**EXERCISE REQUIREMENTS:**
Search the listing for the string "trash" and copy every line that contains it.

**DATASET CONTENT:**
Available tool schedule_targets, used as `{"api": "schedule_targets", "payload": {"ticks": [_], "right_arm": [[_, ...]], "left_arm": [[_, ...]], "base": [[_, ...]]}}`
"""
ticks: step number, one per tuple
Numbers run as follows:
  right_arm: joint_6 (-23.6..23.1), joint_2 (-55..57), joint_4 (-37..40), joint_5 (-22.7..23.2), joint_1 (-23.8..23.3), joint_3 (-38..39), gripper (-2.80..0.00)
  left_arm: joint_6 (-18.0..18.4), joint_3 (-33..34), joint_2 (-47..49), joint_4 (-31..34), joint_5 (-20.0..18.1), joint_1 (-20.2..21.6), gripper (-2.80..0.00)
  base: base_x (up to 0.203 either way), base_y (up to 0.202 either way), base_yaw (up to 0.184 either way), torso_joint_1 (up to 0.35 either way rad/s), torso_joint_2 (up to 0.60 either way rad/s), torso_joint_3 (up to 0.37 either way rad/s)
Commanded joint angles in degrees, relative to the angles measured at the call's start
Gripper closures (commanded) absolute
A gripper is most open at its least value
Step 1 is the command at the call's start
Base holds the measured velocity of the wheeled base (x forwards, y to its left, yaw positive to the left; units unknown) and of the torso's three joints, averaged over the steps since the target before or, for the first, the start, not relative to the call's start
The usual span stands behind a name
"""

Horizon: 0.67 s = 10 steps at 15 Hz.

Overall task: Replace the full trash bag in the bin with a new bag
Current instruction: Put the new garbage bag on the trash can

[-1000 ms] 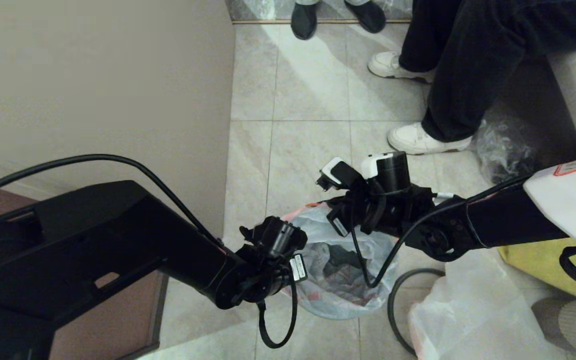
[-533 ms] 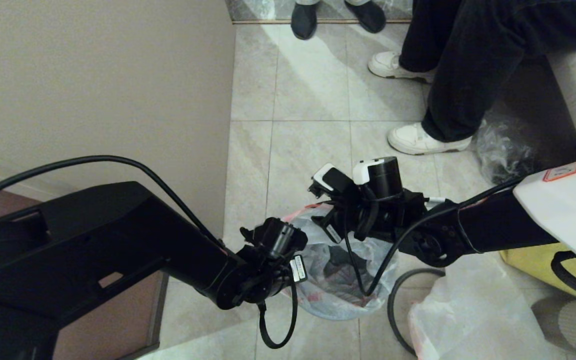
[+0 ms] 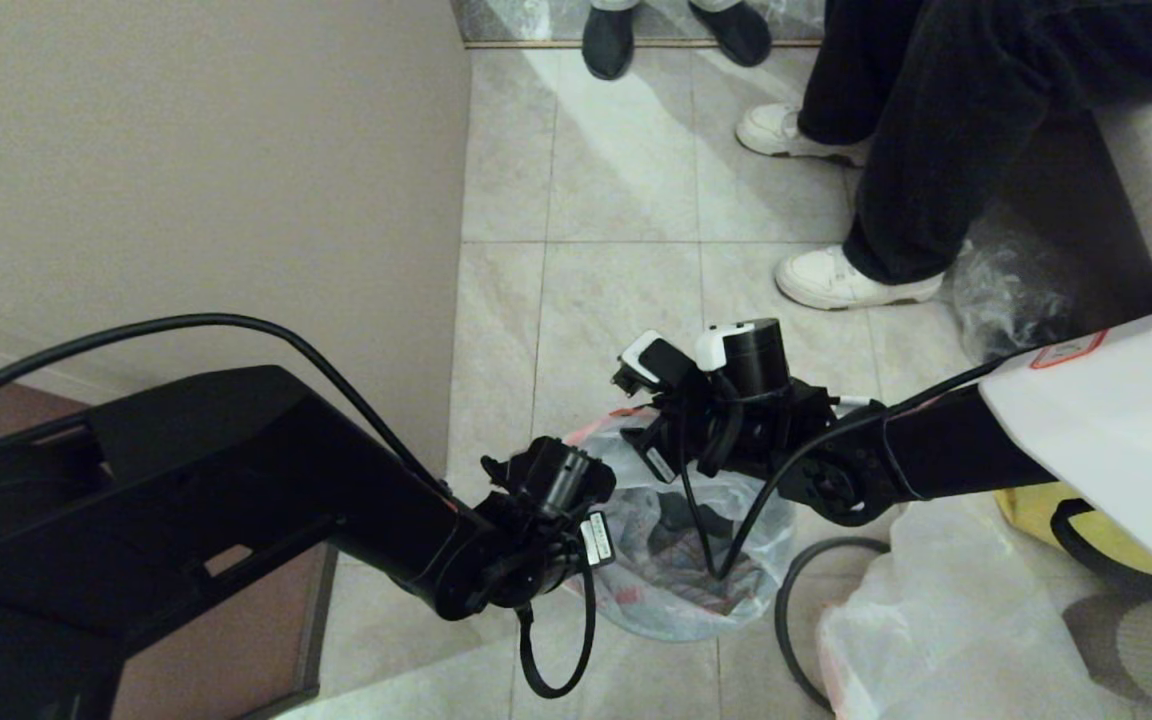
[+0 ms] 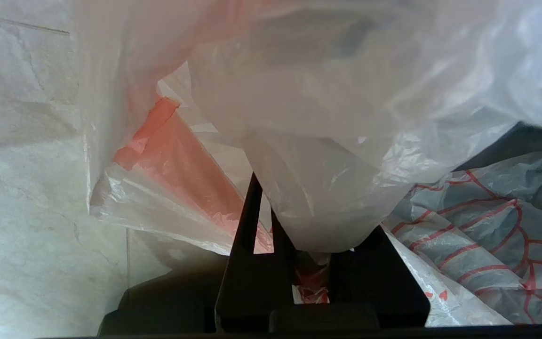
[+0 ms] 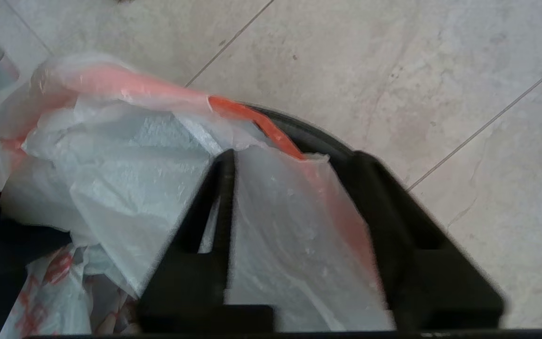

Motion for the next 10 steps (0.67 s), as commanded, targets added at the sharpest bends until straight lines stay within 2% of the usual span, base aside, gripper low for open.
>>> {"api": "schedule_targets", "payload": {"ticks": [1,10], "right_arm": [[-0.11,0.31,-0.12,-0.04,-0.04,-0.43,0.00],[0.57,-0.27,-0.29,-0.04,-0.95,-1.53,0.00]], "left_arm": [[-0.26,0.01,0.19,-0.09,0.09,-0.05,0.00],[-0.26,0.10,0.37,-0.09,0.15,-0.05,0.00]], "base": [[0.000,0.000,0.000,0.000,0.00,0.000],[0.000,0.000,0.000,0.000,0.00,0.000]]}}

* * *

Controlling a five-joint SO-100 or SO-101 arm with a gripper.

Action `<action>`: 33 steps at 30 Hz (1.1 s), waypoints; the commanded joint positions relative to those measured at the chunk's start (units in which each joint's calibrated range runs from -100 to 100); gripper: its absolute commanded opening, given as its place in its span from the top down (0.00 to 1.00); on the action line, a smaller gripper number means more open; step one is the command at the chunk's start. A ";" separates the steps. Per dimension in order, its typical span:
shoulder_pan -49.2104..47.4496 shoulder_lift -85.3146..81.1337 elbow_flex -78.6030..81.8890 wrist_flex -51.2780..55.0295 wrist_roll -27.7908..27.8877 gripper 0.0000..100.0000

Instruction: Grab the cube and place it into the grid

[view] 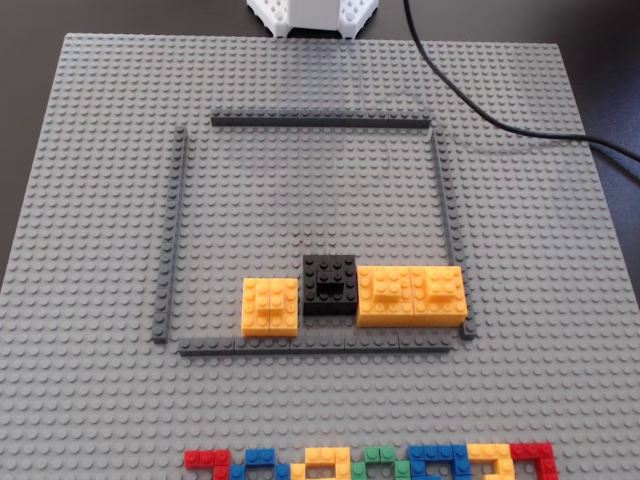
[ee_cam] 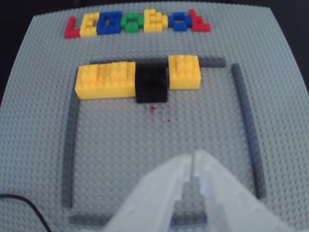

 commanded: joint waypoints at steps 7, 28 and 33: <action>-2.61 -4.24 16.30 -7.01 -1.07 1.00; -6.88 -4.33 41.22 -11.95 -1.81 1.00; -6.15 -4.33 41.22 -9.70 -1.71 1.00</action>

**RESULT:**
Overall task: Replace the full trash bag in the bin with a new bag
Current instruction: Put the new garbage bag on the trash can

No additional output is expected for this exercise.